EXERCISE INPUTS

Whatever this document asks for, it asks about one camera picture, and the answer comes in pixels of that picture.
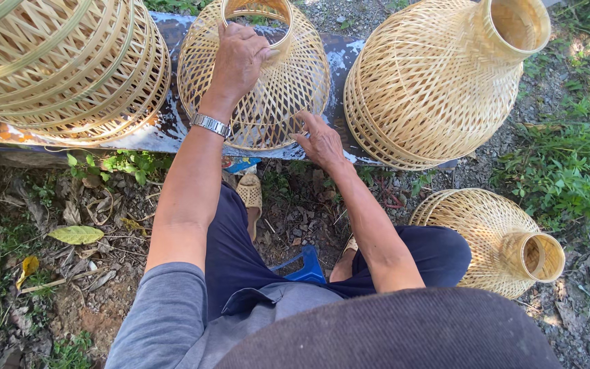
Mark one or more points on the person's right hand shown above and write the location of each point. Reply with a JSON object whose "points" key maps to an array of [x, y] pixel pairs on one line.
{"points": [[323, 146]]}

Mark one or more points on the person's left hand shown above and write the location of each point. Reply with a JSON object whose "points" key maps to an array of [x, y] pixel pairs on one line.
{"points": [[236, 66]]}

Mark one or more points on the open-weave bamboo basket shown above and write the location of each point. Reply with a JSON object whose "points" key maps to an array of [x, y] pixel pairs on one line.
{"points": [[284, 87]]}

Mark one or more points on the silver metal wristwatch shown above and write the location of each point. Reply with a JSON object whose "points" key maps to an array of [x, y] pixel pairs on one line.
{"points": [[211, 124]]}

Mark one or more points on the colourful plastic wrapper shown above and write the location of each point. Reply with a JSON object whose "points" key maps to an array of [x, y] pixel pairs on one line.
{"points": [[238, 164]]}

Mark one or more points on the beige perforated sandal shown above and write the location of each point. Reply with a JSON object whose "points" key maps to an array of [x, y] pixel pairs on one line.
{"points": [[250, 193], [350, 245]]}

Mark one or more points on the worn painted wooden bench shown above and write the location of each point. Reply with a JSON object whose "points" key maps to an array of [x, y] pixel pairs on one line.
{"points": [[164, 130]]}

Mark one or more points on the blue plastic stool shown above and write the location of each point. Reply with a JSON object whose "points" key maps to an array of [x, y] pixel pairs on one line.
{"points": [[305, 270]]}

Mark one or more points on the stack of necked bamboo baskets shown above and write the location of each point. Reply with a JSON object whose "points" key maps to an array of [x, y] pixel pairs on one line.
{"points": [[438, 87]]}

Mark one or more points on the navy blue trousers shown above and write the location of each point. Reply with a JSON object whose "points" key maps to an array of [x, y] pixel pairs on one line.
{"points": [[233, 256]]}

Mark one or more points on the stack of wide bamboo baskets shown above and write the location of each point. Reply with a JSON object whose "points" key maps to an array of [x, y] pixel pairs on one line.
{"points": [[64, 66]]}

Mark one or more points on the dense-weave necked bamboo basket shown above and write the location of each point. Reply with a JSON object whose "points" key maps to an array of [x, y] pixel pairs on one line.
{"points": [[484, 235]]}

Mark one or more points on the dark brown hat brim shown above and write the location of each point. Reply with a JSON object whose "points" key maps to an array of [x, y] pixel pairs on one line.
{"points": [[392, 333]]}

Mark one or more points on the grey long-sleeved shirt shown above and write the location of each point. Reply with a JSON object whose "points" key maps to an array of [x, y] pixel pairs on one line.
{"points": [[167, 317]]}

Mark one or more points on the large yellow-green fallen leaf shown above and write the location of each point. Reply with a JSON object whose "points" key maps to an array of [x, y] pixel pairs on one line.
{"points": [[76, 234]]}

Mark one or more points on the thin bamboo stick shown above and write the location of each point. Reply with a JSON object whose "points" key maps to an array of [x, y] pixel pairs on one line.
{"points": [[62, 281]]}

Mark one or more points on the small yellow fallen leaf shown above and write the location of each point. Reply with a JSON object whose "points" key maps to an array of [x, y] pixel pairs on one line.
{"points": [[28, 267]]}

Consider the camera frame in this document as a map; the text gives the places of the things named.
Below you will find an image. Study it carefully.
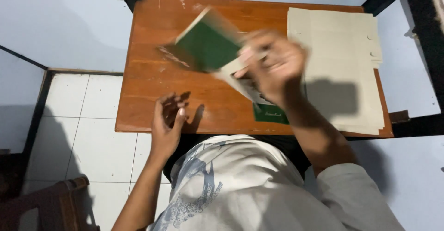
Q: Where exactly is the brown wooden chair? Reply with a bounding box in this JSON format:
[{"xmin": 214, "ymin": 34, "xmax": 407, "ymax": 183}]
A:
[{"xmin": 0, "ymin": 176, "xmax": 101, "ymax": 231}]

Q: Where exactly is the person's left hand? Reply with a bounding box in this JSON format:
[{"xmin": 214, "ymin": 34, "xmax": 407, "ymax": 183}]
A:
[{"xmin": 151, "ymin": 92, "xmax": 191, "ymax": 161}]

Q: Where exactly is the green and cream folding carton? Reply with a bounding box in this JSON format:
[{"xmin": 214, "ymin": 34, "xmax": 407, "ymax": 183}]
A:
[{"xmin": 158, "ymin": 6, "xmax": 290, "ymax": 125}]

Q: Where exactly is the white printed shirt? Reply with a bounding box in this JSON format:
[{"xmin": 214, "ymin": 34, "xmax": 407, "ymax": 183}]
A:
[{"xmin": 146, "ymin": 135, "xmax": 406, "ymax": 231}]

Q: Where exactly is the stack of cream flat cartons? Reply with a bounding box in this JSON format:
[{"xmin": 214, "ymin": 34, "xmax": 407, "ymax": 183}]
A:
[{"xmin": 287, "ymin": 7, "xmax": 385, "ymax": 136}]

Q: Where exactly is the person's right hand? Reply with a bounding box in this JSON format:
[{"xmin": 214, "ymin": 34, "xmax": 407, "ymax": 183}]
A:
[{"xmin": 234, "ymin": 29, "xmax": 308, "ymax": 109}]

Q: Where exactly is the black metal frame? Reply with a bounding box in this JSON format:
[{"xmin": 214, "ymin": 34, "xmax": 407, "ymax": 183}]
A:
[{"xmin": 106, "ymin": 0, "xmax": 444, "ymax": 148}]

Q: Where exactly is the brown wooden desk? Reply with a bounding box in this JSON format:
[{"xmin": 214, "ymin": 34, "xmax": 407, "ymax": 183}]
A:
[{"xmin": 115, "ymin": 0, "xmax": 394, "ymax": 139}]

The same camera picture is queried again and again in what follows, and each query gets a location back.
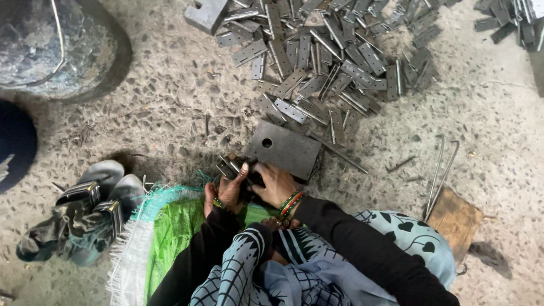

TASK
In your answer, give every line of the listing above exactly, and do not include the images.

REPLY
Whatever this document asks for, it asks about one camera picture, and the answer comes in pixels of that picture.
Mark one or more points on the person's right hand shown above and write the location of each point. Reply with a JSON object whose "points" key maps to an array of [x, y] pixel pairs on one line.
{"points": [[323, 146]]}

Mark one or more points on the person's left hand shown above and write the location of each point. Reply with a JSON object whose "points" key maps to an array of [x, y] pixel pairs on one line.
{"points": [[236, 66]]}

Mark one or more points on the open-weave bamboo basket shown above and write the location of each point. Reply with a JSON object whose "points" key maps to an array of [x, y] pixel pairs on one line.
{"points": [[284, 87]]}

Mark one or more points on the silver metal wristwatch shown above and write the location of each point. Reply with a JSON object whose "points" key maps to an array of [x, y] pixel pairs on one line.
{"points": [[211, 124]]}

Mark one or more points on the colourful plastic wrapper shown above and write the location of each point. Reply with a JSON object whose "points" key maps to an array of [x, y] pixel pairs on one line.
{"points": [[238, 164]]}

Mark one or more points on the beige perforated sandal shown above and write the location of each point. Reply with a JSON object whose "points" key maps to an array of [x, y] pixel pairs on one line.
{"points": [[250, 193], [350, 245]]}

Mark one or more points on the worn painted wooden bench shown above and write the location of each point. Reply with a JSON object whose "points" key maps to an array of [x, y] pixel pairs on one line.
{"points": [[164, 130]]}

Mark one or more points on the blue plastic stool shown above and write the location of each point. Reply with a JSON object whose "points" key maps to an array of [x, y] pixel pairs on one line.
{"points": [[305, 270]]}

Mark one or more points on the stack of necked bamboo baskets shown above and write the location of each point. Reply with a JSON object whose "points" key maps to an array of [x, y] pixel pairs on one line.
{"points": [[438, 87]]}

Mark one or more points on the navy blue trousers shown above and write the location of each point. Reply with a JSON object whose "points" key maps to an array of [x, y] pixel pairs on one line.
{"points": [[233, 256]]}

Mark one or more points on the stack of wide bamboo baskets shown above and write the location of each point. Reply with a JSON object whose "points" key maps to an array of [x, y] pixel pairs on one line.
{"points": [[64, 66]]}

Mark one or more points on the dense-weave necked bamboo basket shown above and write the location of each point. Reply with a JSON object whose "points" key maps to an array of [x, y] pixel pairs on one line.
{"points": [[484, 235]]}

Mark one or more points on the dark brown hat brim shown above and write the location of each point. Reply with a JSON object whose "points" key maps to an array of [x, y] pixel pairs on one line.
{"points": [[392, 333]]}

Mark one or more points on the grey long-sleeved shirt shown above and write the location of each point. Reply with a JSON object whose "points" key maps to an array of [x, y] pixel pairs on one line.
{"points": [[167, 317]]}

Mark one or more points on the large yellow-green fallen leaf shown above and write the location of each point. Reply with a JSON object whose "points" key maps to an array of [x, y] pixel pairs on one line.
{"points": [[76, 234]]}

Mark one or more points on the thin bamboo stick shown above and write the location of each point. Reply with a JSON object whose "points" key maps to an array of [x, y] pixel pairs on one line.
{"points": [[62, 281]]}

Mark one or more points on the small yellow fallen leaf shown above and write the location of each point. Reply with a JSON object whose "points" key maps to an array of [x, y] pixel pairs on one line.
{"points": [[28, 267]]}

Consider the camera frame in this document as a map; the text gives the places of the things named.
Below you will find an image. Study it carefully.
Q: Where exactly is the brown wooden chair? Reply with a bounding box in this JSON format:
[{"xmin": 214, "ymin": 34, "xmax": 407, "ymax": 183}]
A:
[{"xmin": 0, "ymin": 176, "xmax": 101, "ymax": 231}]

Q: Where exactly is the person's left hand? Reply with a bounding box in this JSON format:
[{"xmin": 214, "ymin": 34, "xmax": 407, "ymax": 183}]
A:
[{"xmin": 151, "ymin": 92, "xmax": 191, "ymax": 161}]

Q: Where exactly is the green and cream folding carton? Reply with a bounding box in this JSON format:
[{"xmin": 214, "ymin": 34, "xmax": 407, "ymax": 183}]
A:
[{"xmin": 158, "ymin": 6, "xmax": 290, "ymax": 125}]

Q: Where exactly is the white printed shirt? Reply with a bounding box in this JSON format:
[{"xmin": 214, "ymin": 34, "xmax": 407, "ymax": 183}]
A:
[{"xmin": 146, "ymin": 135, "xmax": 406, "ymax": 231}]

Q: Where exactly is the stack of cream flat cartons? Reply with a bounding box in this JSON format:
[{"xmin": 214, "ymin": 34, "xmax": 407, "ymax": 183}]
A:
[{"xmin": 287, "ymin": 7, "xmax": 385, "ymax": 136}]

Q: Where exactly is the person's right hand? Reply with a bounding box in this JSON format:
[{"xmin": 214, "ymin": 34, "xmax": 407, "ymax": 183}]
A:
[{"xmin": 234, "ymin": 29, "xmax": 308, "ymax": 109}]

Q: Where exactly is the black metal frame? Reply with a bounding box in this JSON format:
[{"xmin": 214, "ymin": 34, "xmax": 407, "ymax": 183}]
A:
[{"xmin": 106, "ymin": 0, "xmax": 444, "ymax": 148}]

Q: Where exactly is the brown wooden desk? Reply with a bounding box in this JSON format:
[{"xmin": 214, "ymin": 34, "xmax": 407, "ymax": 183}]
A:
[{"xmin": 115, "ymin": 0, "xmax": 394, "ymax": 139}]

The same camera picture is queried again and again in what follows, and each query gets a location back.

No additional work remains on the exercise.